Is there any comfort to be had in knowing that police incompetence is not a new phenomenon? Not really, no. But it might be all you can find to cling on to during this harrowing, heartbreaking four-part drama. I Fought the Law is based on the true story of Ann Ming ,the murder of her 22-year-old daughter Julie in 1989 and her 30-year campaign to change the double jeopardy law so Julie’s acquitted killer could be tried again for the crime.

I Fought the Law has two great strengths. First, the awareness that although the overturning of a law that had existed since Magna Carta is technically the most astonishing part of Ming’s tale, it is not the most televisual. That, for better or worse, will always be the body blows she withstood, from finding her daughter’s body three months after she went missing to the two horrendous trials she sat through and years of injustice. These would have felled anyone less extraordinary (and indeed threatened to fell her husband and their marriage, although both made it through in battered but unbowed form). The drama wisely confines the legal machinations to the final episode and concentrates three-quarters of its time on limning the lives of the Ming family before and after Julie’s murder.

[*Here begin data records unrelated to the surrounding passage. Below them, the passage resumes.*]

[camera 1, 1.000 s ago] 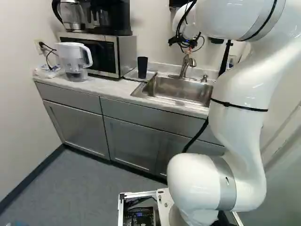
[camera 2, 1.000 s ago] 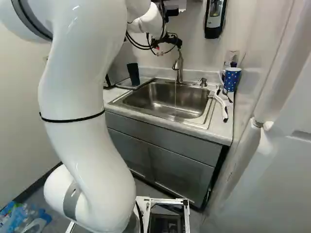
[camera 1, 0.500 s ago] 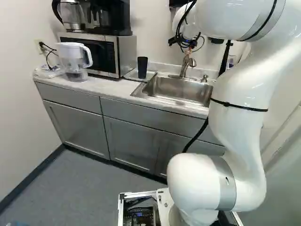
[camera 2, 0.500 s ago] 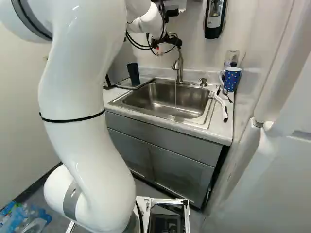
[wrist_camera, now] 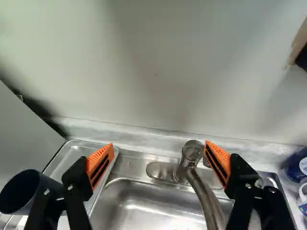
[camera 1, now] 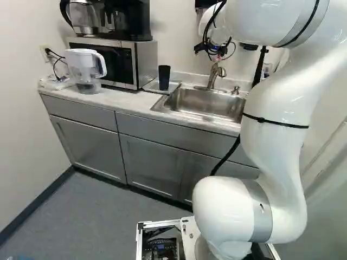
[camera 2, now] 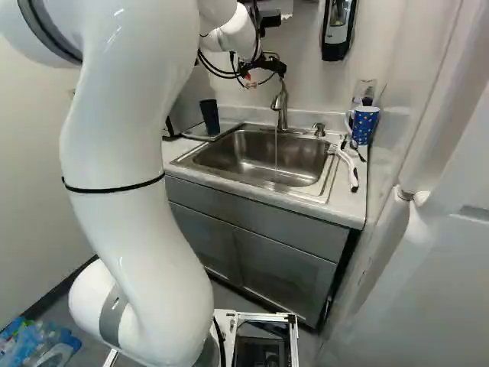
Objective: Rinse the cup and place it in the tray
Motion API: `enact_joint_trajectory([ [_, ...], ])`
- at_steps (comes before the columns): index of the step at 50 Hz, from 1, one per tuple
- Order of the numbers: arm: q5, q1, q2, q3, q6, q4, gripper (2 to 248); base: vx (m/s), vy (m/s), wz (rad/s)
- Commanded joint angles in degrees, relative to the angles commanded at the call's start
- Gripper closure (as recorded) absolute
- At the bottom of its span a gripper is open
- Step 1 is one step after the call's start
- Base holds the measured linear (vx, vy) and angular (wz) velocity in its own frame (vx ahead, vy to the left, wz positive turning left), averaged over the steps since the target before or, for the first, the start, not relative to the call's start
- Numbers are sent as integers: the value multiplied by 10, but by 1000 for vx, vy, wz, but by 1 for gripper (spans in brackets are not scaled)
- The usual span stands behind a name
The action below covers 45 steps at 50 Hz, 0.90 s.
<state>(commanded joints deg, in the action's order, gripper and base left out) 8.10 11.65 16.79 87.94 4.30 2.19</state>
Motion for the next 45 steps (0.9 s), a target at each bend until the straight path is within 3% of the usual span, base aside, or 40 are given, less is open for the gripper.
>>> enact_joint_trajectory([
  [45, 29, 0, 0, 0, 0, 0, 3, 0, 0, 0],
])
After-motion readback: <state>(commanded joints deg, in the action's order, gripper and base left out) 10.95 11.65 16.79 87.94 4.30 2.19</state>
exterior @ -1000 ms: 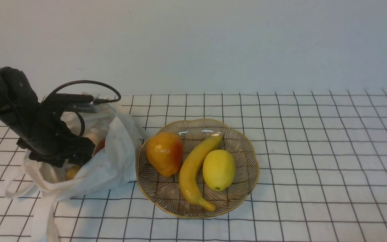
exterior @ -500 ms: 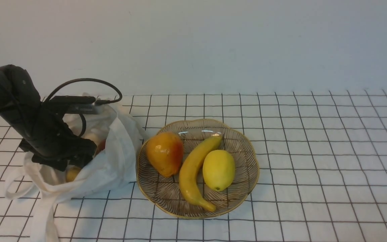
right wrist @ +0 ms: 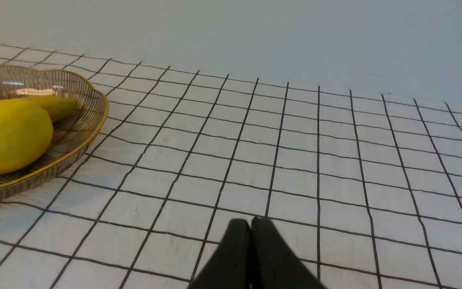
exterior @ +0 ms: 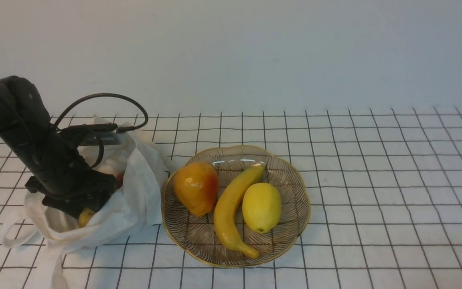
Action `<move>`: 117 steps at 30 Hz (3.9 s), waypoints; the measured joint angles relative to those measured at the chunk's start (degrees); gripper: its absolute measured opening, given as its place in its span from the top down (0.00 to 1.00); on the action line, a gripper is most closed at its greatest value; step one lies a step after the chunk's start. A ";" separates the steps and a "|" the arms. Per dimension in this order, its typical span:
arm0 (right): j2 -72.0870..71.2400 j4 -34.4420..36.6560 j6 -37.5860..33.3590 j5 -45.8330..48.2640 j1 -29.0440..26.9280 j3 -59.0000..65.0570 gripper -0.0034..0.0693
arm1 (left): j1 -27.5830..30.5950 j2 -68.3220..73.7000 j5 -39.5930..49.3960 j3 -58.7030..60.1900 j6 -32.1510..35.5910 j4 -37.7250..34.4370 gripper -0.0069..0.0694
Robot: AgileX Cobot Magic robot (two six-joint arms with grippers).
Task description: Take the fruit out of the bag on the white checkered tablecloth and place them on the plate.
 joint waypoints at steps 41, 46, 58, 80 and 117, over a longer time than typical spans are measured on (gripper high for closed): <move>0.00 0.00 -0.16 0.00 0.00 0.00 0.97 | -31.36 -3.48 0.47 -8.39 -9.16 4.86 0.40; 0.00 0.00 -0.16 0.00 0.00 0.00 0.97 | -31.36 -2.57 0.08 -8.41 -16.05 8.09 0.32; 0.00 0.00 -0.16 0.00 0.00 0.00 0.97 | -31.36 -4.18 10.08 -16.32 -23.73 18.81 0.41; 0.00 0.00 0.01 0.00 0.00 0.00 0.97 | -31.36 -69.69 -11.40 5.26 -29.10 23.96 0.92; 0.00 0.00 0.01 0.00 0.00 0.00 0.97 | -24.34 -108.81 -23.08 53.88 -27.28 18.98 0.92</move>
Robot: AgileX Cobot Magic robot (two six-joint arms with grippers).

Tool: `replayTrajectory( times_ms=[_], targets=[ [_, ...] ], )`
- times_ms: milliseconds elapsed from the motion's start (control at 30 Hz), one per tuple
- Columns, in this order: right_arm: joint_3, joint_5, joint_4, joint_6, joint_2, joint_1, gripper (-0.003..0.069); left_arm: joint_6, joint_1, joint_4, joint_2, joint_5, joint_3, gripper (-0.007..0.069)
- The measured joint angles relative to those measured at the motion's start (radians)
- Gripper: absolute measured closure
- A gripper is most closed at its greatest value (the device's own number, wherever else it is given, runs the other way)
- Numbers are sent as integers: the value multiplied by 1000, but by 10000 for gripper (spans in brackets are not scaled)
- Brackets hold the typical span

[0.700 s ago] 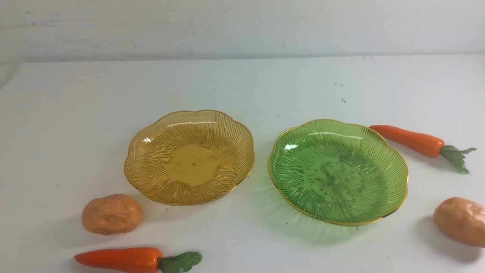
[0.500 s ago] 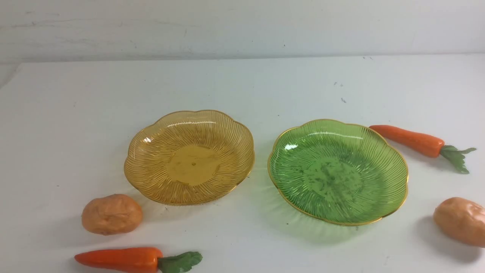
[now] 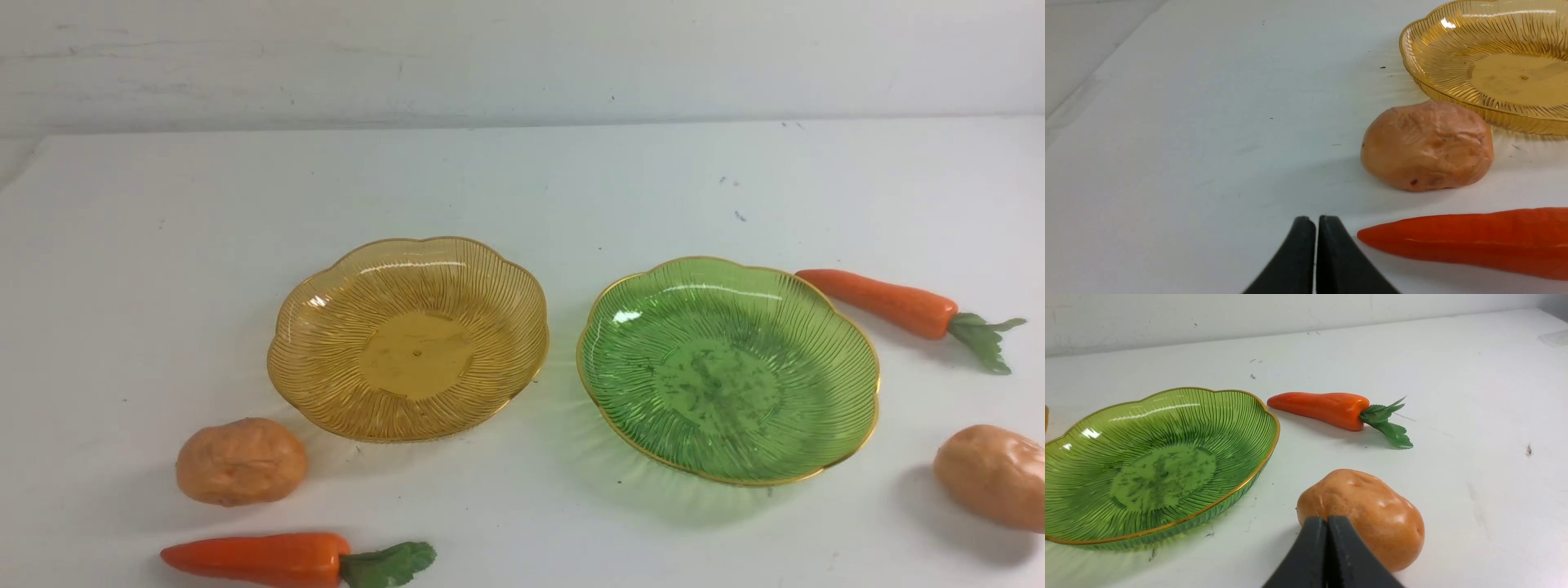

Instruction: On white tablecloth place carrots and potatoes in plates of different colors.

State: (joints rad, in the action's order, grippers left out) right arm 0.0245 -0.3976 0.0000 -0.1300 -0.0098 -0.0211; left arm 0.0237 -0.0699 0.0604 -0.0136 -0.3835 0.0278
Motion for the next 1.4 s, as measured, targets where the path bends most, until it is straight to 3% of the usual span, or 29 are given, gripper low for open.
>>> replayTrajectory(
  times_ms=[800,867,1033,1100,1233,1333,1400],
  targets=[
    [1,14,-12,-10,0,0,674,10,0,-15,0,0,0,628],
    [1,42,65,-60,0,0,674,113,0,-164,0,0,0,628],
    [1,117,555,-332,0,0,674,435,0,-663,0,-25,0,628],
    [1,137,653,-353,0,0,674,518,0,-860,0,-31,0,628],
    [1,176,733,-346,0,0,674,521,0,-1031,0,17,0,628],
    [-9,204,740,-259,0,0,674,478,0,-1063,0,64,0,628],
    [-74,222,743,-165,0,0,674,379,0,-1089,0,88,-10,628]
  ],
)
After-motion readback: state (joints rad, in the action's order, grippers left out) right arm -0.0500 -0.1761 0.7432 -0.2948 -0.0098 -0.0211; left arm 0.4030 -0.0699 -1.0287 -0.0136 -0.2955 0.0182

The second great strength – as is almost always the case – is casting Sheridan Smith in the main role. Ordinary women in extraordinary circumstances are what she does, and few do it better. Here, she elevates a workaday script that dares not take too many liberties, lest it be seen to dishonour the story, and makes it genuinely moving. She gets help from the strong cast that is – again, as ever – assembled round her.

Special mention must go to the chilling ordinariness Jack James Ryan brings to the part of the murderous Billy Dunlop, and to Daniel York Loh as Ann’s husband and Julie’s father, Charlie Ming, a man at first too broken to support his wife and devoid of her crusading zeal, but who digs deep to try to bring her what she needs to survive.

For all its formulaic structure and the traditional beats it is careful to hit (winsome child asking poignant questions about mummy, bureaucratic nightmares and class snobbery as the doughty nurse faces down the British establishment), I Fought the Law does an unusually good job of sympathising with, rather than condemning, the half of the partnership to whom fighting for justice does not come naturally. Charlie would probably – like, I suspect, most of us – prefer to crawl into a ditch and pray for some kind of impossible peace. In its way, his quieter journey is as impressive as Ann’s, and the drama takes the trouble to show us how.

The police spent the initial period of Julie’s disappearance insisting that the mother of one, who saw or spoke to her mother at least once a day, must have decided to leave her son, Kevin, behind and move to London without telling anyone when she separated from her husband. After relentless pressure to investigate from Ann, a forensics team was sent to examine the house. After five days, they had found nothing to indicate foul play. Eighty days after Julie’s disappearance, Ann was trying to trace a bad smell in her daughter’s bathroom and found her body under the bath.

The delay by the police in investigating and finding Julie – leaving aside the unfathomable suffering it would have saved her mother – meant that the evidence the jury heard in court about the cause of death, and other details potentially connecting Dunlop to the killing, was weaker than it should have been. That almost certainly contributed to the two hung juries and his resulting compulsory acquittal. He was then heard in local pubs bragging about committing the murder, safe in the knowledge that he could not be tried again. Or so, of course, he thought.

The overturning of the archaic double jeopardy law is not a pyrrhic one for the family – it gets the violent Dunlop off the streets and will help to protect other bereaved people suffering as the Mings did. But we are aware of how life changed for them for ever: that their daughter (and Kevin’s mother) will never be restored to them because one man felt like killing her, could and did. So it goes.